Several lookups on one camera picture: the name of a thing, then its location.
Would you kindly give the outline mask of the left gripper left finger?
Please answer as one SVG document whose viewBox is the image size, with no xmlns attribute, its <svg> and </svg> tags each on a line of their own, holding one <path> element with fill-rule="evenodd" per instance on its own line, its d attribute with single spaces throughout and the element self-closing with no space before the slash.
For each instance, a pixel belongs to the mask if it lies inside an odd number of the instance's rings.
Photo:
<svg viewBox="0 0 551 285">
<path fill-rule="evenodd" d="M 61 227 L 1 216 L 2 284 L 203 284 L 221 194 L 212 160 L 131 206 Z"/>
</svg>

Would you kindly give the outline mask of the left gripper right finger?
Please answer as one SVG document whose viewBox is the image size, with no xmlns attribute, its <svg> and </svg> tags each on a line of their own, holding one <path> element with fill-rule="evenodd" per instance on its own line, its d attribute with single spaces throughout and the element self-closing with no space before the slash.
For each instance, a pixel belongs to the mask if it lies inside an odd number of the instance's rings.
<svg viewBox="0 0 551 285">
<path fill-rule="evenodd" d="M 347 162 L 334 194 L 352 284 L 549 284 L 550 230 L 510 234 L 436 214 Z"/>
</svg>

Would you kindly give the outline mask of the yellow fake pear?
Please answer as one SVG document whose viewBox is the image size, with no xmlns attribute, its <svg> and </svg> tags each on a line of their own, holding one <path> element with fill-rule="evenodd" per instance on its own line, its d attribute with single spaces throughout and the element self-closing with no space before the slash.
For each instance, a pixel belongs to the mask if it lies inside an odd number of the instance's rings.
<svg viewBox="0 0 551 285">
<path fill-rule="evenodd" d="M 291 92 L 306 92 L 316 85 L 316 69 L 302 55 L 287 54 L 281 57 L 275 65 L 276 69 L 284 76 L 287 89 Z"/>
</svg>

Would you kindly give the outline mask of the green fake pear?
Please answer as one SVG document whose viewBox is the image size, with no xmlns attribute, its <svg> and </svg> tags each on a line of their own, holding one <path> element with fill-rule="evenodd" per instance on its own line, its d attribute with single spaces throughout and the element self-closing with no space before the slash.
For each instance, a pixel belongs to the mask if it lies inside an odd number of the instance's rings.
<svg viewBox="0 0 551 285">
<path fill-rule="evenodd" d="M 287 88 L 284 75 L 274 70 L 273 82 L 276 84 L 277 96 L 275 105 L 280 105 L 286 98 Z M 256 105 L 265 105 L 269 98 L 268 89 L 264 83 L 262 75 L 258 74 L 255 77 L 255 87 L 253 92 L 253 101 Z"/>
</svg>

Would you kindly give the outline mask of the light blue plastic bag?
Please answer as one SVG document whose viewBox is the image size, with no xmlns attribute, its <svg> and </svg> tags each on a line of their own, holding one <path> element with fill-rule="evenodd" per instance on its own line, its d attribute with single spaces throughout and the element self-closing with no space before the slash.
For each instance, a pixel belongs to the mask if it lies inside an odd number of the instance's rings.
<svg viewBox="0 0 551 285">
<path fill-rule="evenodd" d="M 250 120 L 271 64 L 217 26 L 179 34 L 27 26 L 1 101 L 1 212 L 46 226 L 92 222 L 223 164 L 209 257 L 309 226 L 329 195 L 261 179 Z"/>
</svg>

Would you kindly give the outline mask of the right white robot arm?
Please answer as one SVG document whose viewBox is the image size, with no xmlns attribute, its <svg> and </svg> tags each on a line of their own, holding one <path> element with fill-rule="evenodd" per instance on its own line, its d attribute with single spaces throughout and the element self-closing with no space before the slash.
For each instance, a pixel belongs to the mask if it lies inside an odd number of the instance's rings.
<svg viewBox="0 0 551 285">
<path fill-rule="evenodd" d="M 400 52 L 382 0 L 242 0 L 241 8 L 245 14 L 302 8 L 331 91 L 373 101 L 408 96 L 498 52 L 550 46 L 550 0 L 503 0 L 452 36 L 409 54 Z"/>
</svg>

+++++

#### Your task:
All the material above is to be retyped exactly as it appears.

#### Response to the exercise:
Several lookups on one camera picture: the name of a thing, then its location.
Would you kindly give the outline mask of the left gripper left finger?
Please answer as one SVG document whose viewBox is the image size, with no xmlns attribute, its <svg> and </svg> tags each on a line of their own, holding one <path> element with fill-rule="evenodd" per instance on its own line, its d attribute with single spaces throughout and the element self-closing with no space before the slash.
For each instance, a pixel belongs to the mask if it lies inside an odd number of the instance's rings.
Photo:
<svg viewBox="0 0 551 285">
<path fill-rule="evenodd" d="M 61 227 L 1 216 L 2 284 L 203 284 L 221 194 L 212 160 L 131 206 Z"/>
</svg>

Would you kindly give the outline mask of the left gripper right finger?
Please answer as one SVG document whose viewBox is the image size, with no xmlns attribute, its <svg> and </svg> tags each on a line of their own, holding one <path> element with fill-rule="evenodd" per instance on its own line, its d attribute with single spaces throughout and the element self-closing with no space before the slash.
For each instance, a pixel belongs to the mask if it lies inside an odd number of the instance's rings.
<svg viewBox="0 0 551 285">
<path fill-rule="evenodd" d="M 347 162 L 334 194 L 352 284 L 549 284 L 550 230 L 510 234 L 436 214 Z"/>
</svg>

Would you kindly give the outline mask of the yellow fake pear?
Please answer as one SVG document whose viewBox is the image size, with no xmlns attribute, its <svg> and </svg> tags each on a line of their own, holding one <path> element with fill-rule="evenodd" per instance on its own line, its d attribute with single spaces throughout and the element self-closing with no space before the slash.
For each instance, a pixel belongs to the mask if it lies inside an odd number of the instance's rings.
<svg viewBox="0 0 551 285">
<path fill-rule="evenodd" d="M 291 92 L 306 92 L 316 85 L 316 69 L 302 55 L 287 54 L 281 57 L 275 65 L 276 69 L 284 76 L 287 89 Z"/>
</svg>

Would you kindly give the outline mask of the green fake pear?
Please answer as one SVG document whose viewBox is the image size, with no xmlns attribute, its <svg> and </svg> tags each on a line of their own, holding one <path> element with fill-rule="evenodd" per instance on its own line, its d attribute with single spaces throughout and the element self-closing with no space before the slash.
For each instance, a pixel belongs to the mask if it lies inside an odd number of the instance's rings.
<svg viewBox="0 0 551 285">
<path fill-rule="evenodd" d="M 287 88 L 284 75 L 274 70 L 273 82 L 276 84 L 277 96 L 275 105 L 280 105 L 286 98 Z M 256 105 L 265 105 L 269 98 L 268 89 L 264 83 L 262 75 L 258 74 L 255 77 L 255 87 L 253 92 L 253 101 Z"/>
</svg>

Would you kindly give the outline mask of the light blue plastic bag?
Please answer as one SVG document whose viewBox is the image size, with no xmlns attribute, its <svg> and </svg> tags each on a line of their own, holding one <path> element with fill-rule="evenodd" per instance on its own line, its d attribute with single spaces throughout and the element self-closing with no space before the slash.
For each instance, a pixel belongs to the mask if it lies inside an odd number of the instance's rings.
<svg viewBox="0 0 551 285">
<path fill-rule="evenodd" d="M 250 120 L 271 64 L 217 26 L 179 34 L 27 26 L 1 101 L 1 212 L 46 226 L 92 222 L 223 164 L 209 257 L 309 226 L 329 195 L 261 179 Z"/>
</svg>

Would you kindly give the outline mask of the right white robot arm?
Please answer as one SVG document whose viewBox is the image size, with no xmlns attribute, its <svg> and </svg> tags each on a line of their own, holding one <path> element with fill-rule="evenodd" per instance on its own line, its d attribute with single spaces throughout and the element self-closing with no space before the slash.
For each instance, a pixel belongs to the mask if it lies inside an odd number of the instance's rings.
<svg viewBox="0 0 551 285">
<path fill-rule="evenodd" d="M 400 52 L 382 0 L 242 0 L 241 8 L 245 14 L 302 8 L 331 91 L 373 101 L 408 96 L 498 52 L 550 46 L 550 0 L 503 0 L 452 36 L 409 54 Z"/>
</svg>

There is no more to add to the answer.